University of Tennessee at Martin grads challenged by speaker to mentor others
Posted: Wednesday, May 8, 2013 6:00 pm
The Messenger 05.08.13
Chris Palmer now has a master’s degree that brings her a step closer to a teaching career.
Greg Frye sees law school in his future after receiving a bachelor of university studies degree.
Ms. Palmer and Frye were among more than 600 students who participated Saturday in spring commencement at the University of Tennessee at Martin.
A capacity crowd in Skyhawk Arena celebrated with the graduating class as Dr. Rich Rhoda, executive director of the Tennessee Higher Education Com-mission, delivered the commencement address.
Ms. Palmer, who previously lived in Dyersburg but now resides in Clarksville, received a master’s degree in education with an emphasis in teaching and plans to teach secondary social studies.
Frye, of Newbern, plans to work in Nashville as a staff member for the Tennessee Legislature before attending law school. A non-traditional student, Frye began college in fall 2008, was active in university life and was recognized during commencement by Rhoda for his two-year term as a student member to the Tennessee Higher Education Commission.
Dr. Tom Rakes, UT Mar-tin chancellor, welcomed the crowd and introduced Rhoda, who has served as THEC executive director since 1997.
Rhoda issued two challenges to the graduates.
“First, I want to challenge you to recognize the value of what you have just accomplished, in terms of what it means to you personally and in terms of what it means to our state and nation,” he said. “And, second, I want to challenge you to rise to this monumental occasion and seize, without worry or concern, the responsibilities now afforded to you as a new college graduate.”
He first addressed the value of earning a college degree, noting that some might question the value of pursuing a college education.
“You did the right thing by coming here and completing your degree, even in this time of economic uncertainty,” he said, noting that rewards await those who earn a college degree.
“Unlike previous generations, today’s knowledge-based economy requires skills and abilities beyond what you learned in high school,” he said. “For you to have more opportunities, better options in life, a life of greater independence, and a more stable and fulfilling career, a college education is an absolute necessity.”
He reported that people who hold a bachelor’s degree earn 85 percent more than those with a high school diploma only and that college graduates average $1 million more in lifetime earnings.

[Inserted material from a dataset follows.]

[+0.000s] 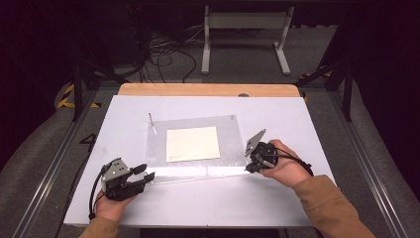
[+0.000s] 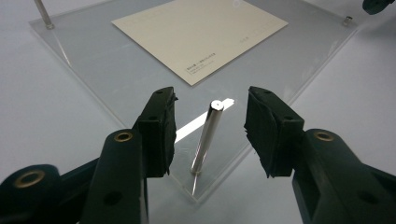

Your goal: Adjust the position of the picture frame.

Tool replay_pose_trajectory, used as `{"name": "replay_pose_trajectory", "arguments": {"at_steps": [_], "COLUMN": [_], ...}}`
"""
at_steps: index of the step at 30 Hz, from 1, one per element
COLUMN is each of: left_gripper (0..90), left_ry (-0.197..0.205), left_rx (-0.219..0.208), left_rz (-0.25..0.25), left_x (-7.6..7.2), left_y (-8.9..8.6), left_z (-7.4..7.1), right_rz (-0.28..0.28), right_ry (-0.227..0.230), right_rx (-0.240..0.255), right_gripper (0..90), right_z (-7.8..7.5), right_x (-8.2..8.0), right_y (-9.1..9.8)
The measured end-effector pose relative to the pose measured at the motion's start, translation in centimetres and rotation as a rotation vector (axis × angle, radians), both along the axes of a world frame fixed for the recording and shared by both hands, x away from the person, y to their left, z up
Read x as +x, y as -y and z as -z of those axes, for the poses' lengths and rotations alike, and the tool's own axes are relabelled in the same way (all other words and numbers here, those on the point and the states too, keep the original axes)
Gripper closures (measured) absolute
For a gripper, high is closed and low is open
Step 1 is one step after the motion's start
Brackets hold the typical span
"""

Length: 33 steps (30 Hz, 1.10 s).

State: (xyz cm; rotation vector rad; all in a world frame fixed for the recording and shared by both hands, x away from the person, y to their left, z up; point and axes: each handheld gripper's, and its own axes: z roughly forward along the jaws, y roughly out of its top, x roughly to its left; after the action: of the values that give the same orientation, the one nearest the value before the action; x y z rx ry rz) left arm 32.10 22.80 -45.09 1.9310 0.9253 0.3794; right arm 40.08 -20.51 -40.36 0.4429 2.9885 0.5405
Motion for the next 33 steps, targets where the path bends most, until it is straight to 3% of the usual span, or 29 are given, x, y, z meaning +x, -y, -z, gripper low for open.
{"name": "replay_pose_trajectory", "arguments": {"at_steps": [7, 11, 17, 24, 33], "left_gripper": [51.5, 51.5, 51.5, 51.5, 51.9], "left_ry": [-0.010, -0.001, -0.002, -0.008, -0.004], "left_rx": [-0.009, 0.002, 0.002, -0.001, 0.007], "left_rz": [-0.002, -0.004, -0.002, -0.004, -0.007], "left_x": [-0.1, -0.1, -0.2, -0.2, -0.1], "left_y": [-0.2, -0.3, -0.3, -0.4, -0.3], "left_z": [0.1, 0.1, 0.1, 0.1, 0.1], "right_rz": [-0.040, -0.065, -0.083, -0.176, -0.209], "right_ry": [0.005, -0.013, -0.029, -0.089, -0.105], "right_rx": [-0.102, -0.117, -0.179, -0.188, -0.135], "right_gripper": [78.2, 79.9, 82.5, 82.5, 82.4], "right_z": [0.8, 0.9, 0.8, 0.9, 1.1], "right_x": [1.2, 1.4, 1.3, -2.0, -5.8], "right_y": [-1.4, -2.1, -2.8, -3.6, -3.9]}}
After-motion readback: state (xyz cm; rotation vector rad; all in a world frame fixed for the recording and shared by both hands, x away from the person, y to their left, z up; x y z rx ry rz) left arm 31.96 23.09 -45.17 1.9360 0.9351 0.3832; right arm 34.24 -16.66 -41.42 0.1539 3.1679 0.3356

“Your degree offers you protection from facing extended periods of unemployment,” he said. “Those with bachelor’s degrees are far more likely to be employed than those without (a degree), and this is true even in the most recent recession.”
Rhoda then spoke of a higher calling for those about to benefit from their academic achievements. By earning a college degree, he told the class that they have “an opportunity to play a central role in this state’s new public policy agenda.” He spoke of Tennessee Gov. Bill Haslam’s announcement earlier this year of a goal for 55 percent of Tennessee adults to earn a college credential by the year 2025. The reason is, Rhoda said, “because that’s the percentage of jobs in our knowledge-based economy that will require skills and credentials beyond high school in 2025.”
Reaching this goal will require cooperation at all educational levels, he said, “And communities will need to promote ‘college going’ to their citizens as a way to a better life, not just for individuals, but for everyone.”
“New technologies will continue to be extremely helpful in the pursuit of this goal,” he said. “Online courses will change the way students interact with professors and other students. Massive Open Online Courses will bring free college-level coursework to everyone with an Internet connection.
“But these new delivery methods won’t be enough. Reaching that ‘Big Goal’ is going to mean bringing more people into and successfully through the college pipeline. And that’s where you come in.”
He challenged graduates “to be a mentor to someone else.” This might include assisting someone to complete a college application or financial aid paperwork. Even explaining to someone the skills needed for certain occupations can encourage the pursuit of higher education.
“And a third group, graduates, if you know someone who is just a few hours shy of completing a college degree or certificate, and has been away from higher education for a while, convince them to come back,” he said. “Convince them the benefits of earning that credential. Be their mentor, and see them through the process.”
Rhoda closed by urging graduates “to be to others what that special person was to you on your way through the journey that led you across the finish line and to your graduation today.”
“I assure you that the benefits and opportunities that are now available to you will mean more to you when you take responsibility for this greater good,” he said. “Just as a college education is a means to bettering your life, it also is a means for you to better the lives of others.”
Dr. David Millhorn, UT executive vice president and vice president for research and economic development, represented UT President Joe DiPietro and congratulated graduates and their families on behalf of the University of Tennessee. Millhorn joined Chancellor Rakes for the conferring of degrees.